Mais qu’est-ce qui lui avait pris ? Une fois attablée, elle s’était sentie horriblement gênée. Qu’allaient penser les serveurs, les autres convives ? Une femme seule au restaurant, ça soulève forcément des questions, voire de la pitié, non ? Mais une fois le cocktail maison avalé, elle avait commencé à se détendre et à apprécier cette soirée solo – en attendant un pad thaï qui s’annonçait délicieusement épicé. C’est là qu’elle avait vu Tristan entrer dans la salle, accompagné de deux amis. Elle avait en vain tenté d’ignorer son signe de la main… Il avait fini par venir à sa table : "Je ne sais pas ce que tu fais là toute seule, mais ce serait sympa que tu te joignes à nous !" Elle avait accepté, faisant contre mauvaise fortune bon cœur. Et avait passé une soirée des plus gaies avec Tristan et ses deux compères, qui l’avaient régalée de leurs récits de voyages et de soirées d’éternels étudiants… Elle avait littéralement bu leurs paroles – et un autre cocktail maison. Après le repas, Tristan avait proposé de la ramener. C’était tentant, bien trop tentant… Et c’est dans sa voiture, de fil en aiguille, qu’elle en était venue à se confier sur son mal-être grandissant. À sa grande surprise, il avait su l’écouter, la relancer en douceur, lui faire préciser certains aspects de son histoire restés jusque-là obscurs, même pour elle. Leur conversation s’était poursuivie tard dans la nuit, mais il avait fini par la ramener chez elle – et chez Stéphane – en se contentant de lui souhaiter bonne chance.

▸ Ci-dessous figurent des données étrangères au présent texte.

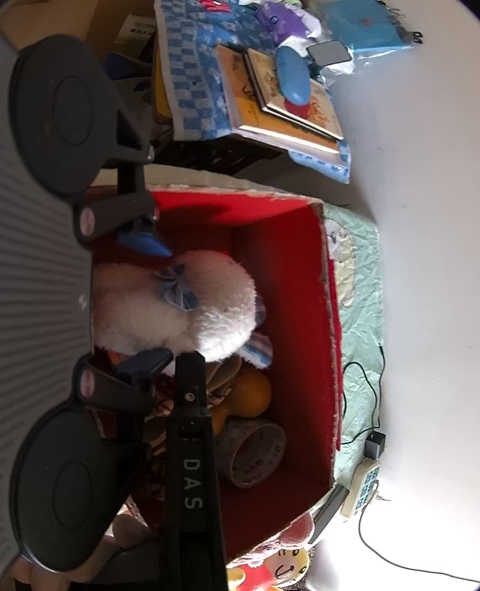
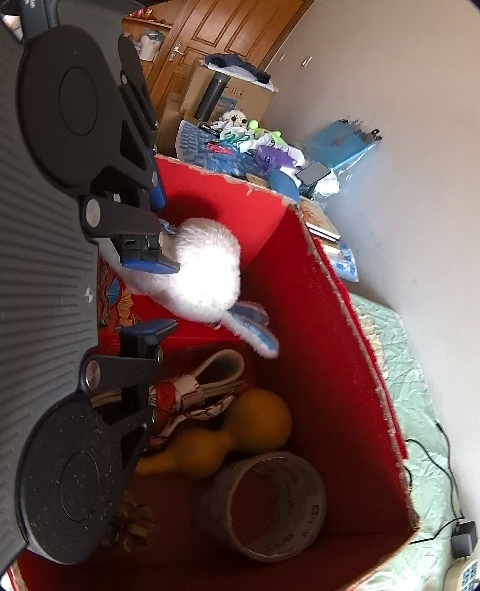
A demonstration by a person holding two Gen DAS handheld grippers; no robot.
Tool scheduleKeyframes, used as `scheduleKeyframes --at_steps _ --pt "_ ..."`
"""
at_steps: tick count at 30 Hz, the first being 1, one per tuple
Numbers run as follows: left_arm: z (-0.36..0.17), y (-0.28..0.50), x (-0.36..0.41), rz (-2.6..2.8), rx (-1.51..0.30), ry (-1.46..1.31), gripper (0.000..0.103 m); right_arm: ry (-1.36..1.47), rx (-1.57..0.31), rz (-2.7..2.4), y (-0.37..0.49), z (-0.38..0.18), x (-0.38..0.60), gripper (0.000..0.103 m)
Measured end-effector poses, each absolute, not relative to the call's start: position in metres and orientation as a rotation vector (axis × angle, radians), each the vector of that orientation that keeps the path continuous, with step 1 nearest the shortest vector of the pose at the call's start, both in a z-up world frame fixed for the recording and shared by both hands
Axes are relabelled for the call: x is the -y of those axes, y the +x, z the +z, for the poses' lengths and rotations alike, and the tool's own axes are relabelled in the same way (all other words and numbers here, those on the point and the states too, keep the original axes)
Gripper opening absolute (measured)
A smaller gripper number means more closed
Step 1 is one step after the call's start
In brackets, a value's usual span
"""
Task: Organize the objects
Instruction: 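Carry the white bunny with the right gripper over the red box, then lower the bunny into the red box and open the right gripper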
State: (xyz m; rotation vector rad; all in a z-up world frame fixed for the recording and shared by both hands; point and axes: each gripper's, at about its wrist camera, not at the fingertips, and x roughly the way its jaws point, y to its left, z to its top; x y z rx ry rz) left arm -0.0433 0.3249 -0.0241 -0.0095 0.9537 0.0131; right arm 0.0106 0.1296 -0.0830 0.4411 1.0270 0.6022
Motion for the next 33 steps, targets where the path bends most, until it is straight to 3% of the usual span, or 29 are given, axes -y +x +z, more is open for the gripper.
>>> scheduleKeyframes --at_steps 3,5,11,12,17,33 --pt "-0.023 -0.045 -0.327 0.020 -0.957 -0.009 0.060 0.414 -1.057 0.550 0.015 -0.087 -0.134 0.029" --pt "-0.022 -0.046 -0.329 0.029 -0.954 -0.004 0.060 0.395 -1.089 0.534 0.020 -0.090 -0.139 0.022" --pt "-0.020 -0.049 -0.332 0.034 -0.959 -0.014 0.061 0.309 -1.106 0.587 0.023 -0.091 -0.167 0.022" --pt "-0.021 -0.049 -0.331 0.039 -0.964 -0.004 0.056 0.300 -1.111 0.591 0.022 -0.092 -0.170 0.022" --pt "-0.020 -0.053 -0.333 0.028 -0.957 -0.018 0.060 0.317 -1.101 0.567 0.021 -0.090 -0.157 0.022" --pt "-0.001 -0.055 -0.306 0.020 -0.941 -0.009 0.062 0.281 -0.922 0.471 -0.011 -0.052 -0.114 0.024"
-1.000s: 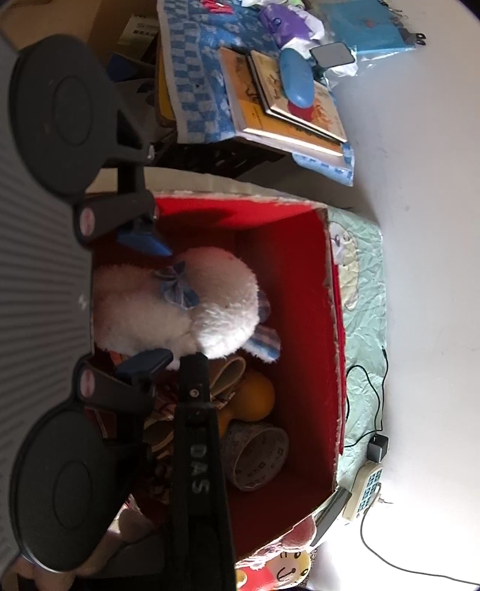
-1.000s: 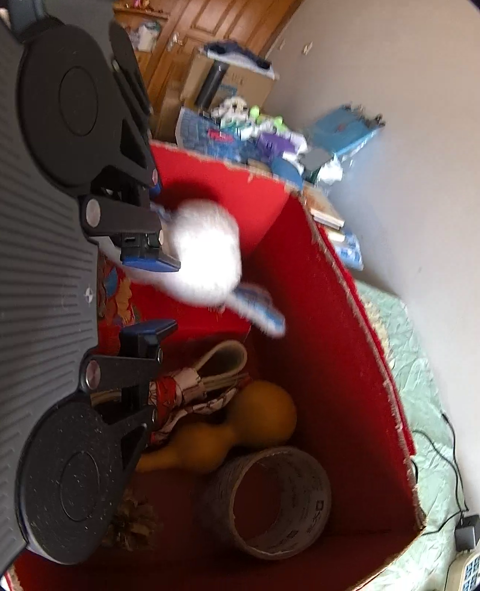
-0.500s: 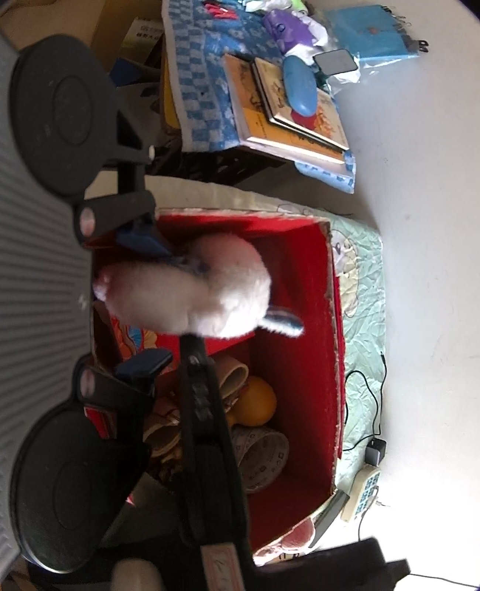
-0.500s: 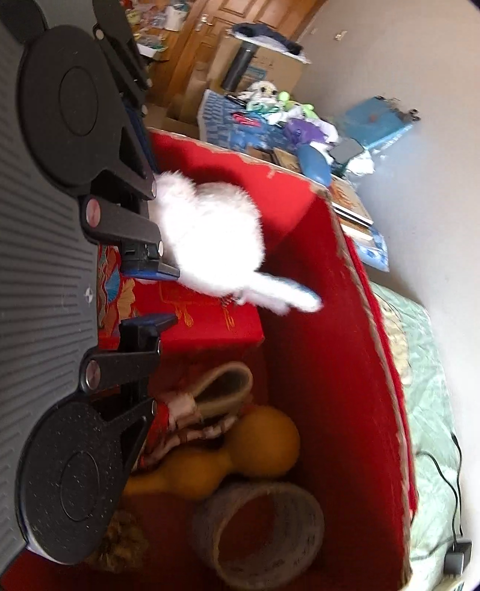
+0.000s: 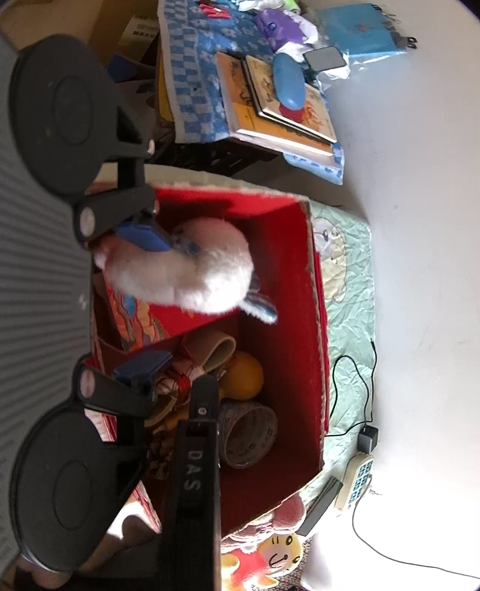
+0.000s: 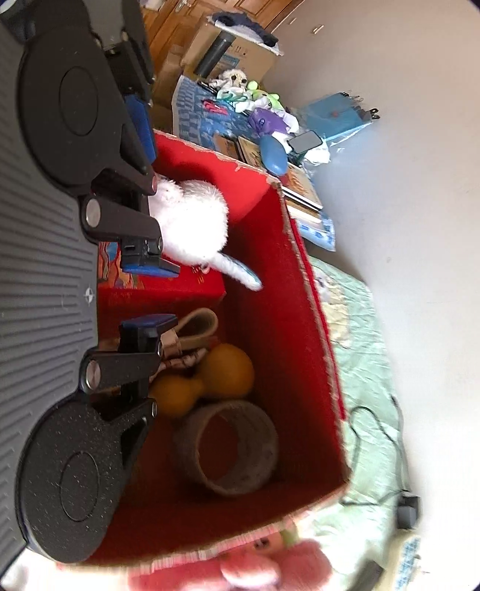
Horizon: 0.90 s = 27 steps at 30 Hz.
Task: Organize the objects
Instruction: 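Lower the bunny into the red box and open the right gripper, then move the right gripper back toward the yellow tiger plush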
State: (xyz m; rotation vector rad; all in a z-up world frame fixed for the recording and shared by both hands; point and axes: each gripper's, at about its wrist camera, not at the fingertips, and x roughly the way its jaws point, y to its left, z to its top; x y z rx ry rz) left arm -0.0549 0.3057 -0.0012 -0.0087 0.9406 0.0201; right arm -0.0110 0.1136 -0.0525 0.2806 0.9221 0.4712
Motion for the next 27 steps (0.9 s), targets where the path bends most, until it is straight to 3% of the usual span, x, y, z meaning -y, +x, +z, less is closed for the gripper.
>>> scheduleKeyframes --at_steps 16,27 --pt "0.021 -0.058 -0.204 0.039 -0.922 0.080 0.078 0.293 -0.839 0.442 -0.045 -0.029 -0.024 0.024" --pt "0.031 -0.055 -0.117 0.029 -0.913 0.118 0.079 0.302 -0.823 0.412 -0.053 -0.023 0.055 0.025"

Dans le bus, Laëtitia se demande ce qui se serait passé si Tristan avait tenté de l’embrasser ce soir-là. Elle ne l’aurait probablement pas repoussé, prise dans les vertiges de l’alcool et de son regard attentif, perdue dans ses doutes. Mais elle l’aurait sans doute regretté illico… Elle voulait tellement sauver son histoire, leur histoire. À son retour, Stéphane s’était confondu en excuses sans trop comprendre ce qui avait vraiment occasionné cette désertion de leur doux foyer. Elle lui avait pardonné et tenté de croire à ses promesses, une fois de plus. En vain.

Six mois ont passé depuis cet épisode – et rien n’a changé. Ou plutôt si : c’est elle qui a fait sa mue. Encore trempée, Laëtitia descend à son arrêt, parcourt les quelques centaines de mètres qui la séparent de leur petit pavillon, passe la porte… Trois heures plus tard, elle contemple le fruit de son travail. Elle a fait disparaître toute trace d’elle dans la maison – ne restent plus que les quelques affaires qu’elle a rassemblées dans des cartons. Ses parents passeront les prendre plus tard – quand eux aussi auront encaissé le choc. Elle n’a pris que le strict nécessaire dans son sac à dos, les compagnies aériennes pouvant être intraitables sur le poids des bagages. Car c’est bien à l’aéroport qu’elle se rend ensuite, direction le bout du monde. Et celui avec qui elle part, c’est Tristan. Lui qui a su, ces derniers mois, la porter à bout de bras, lui redonner le sourire, la faire de nouveau rêver… sans rien attendre, ou si peu. Elle ne lui a rien promis – lui non plus d’ailleurs. À Stéphane, avec qui elle aurait tant aimé réaliser ce voyage, elle ne laisse sur la table qu’une carte reprenant sa nouvelle devise : "Vivre ses rêves et non rêver sa vie." Et au dos, trois mots aussi implacables que le bruit de la porte qu’elle claque derrière elle : "Adieu, oublie-moi."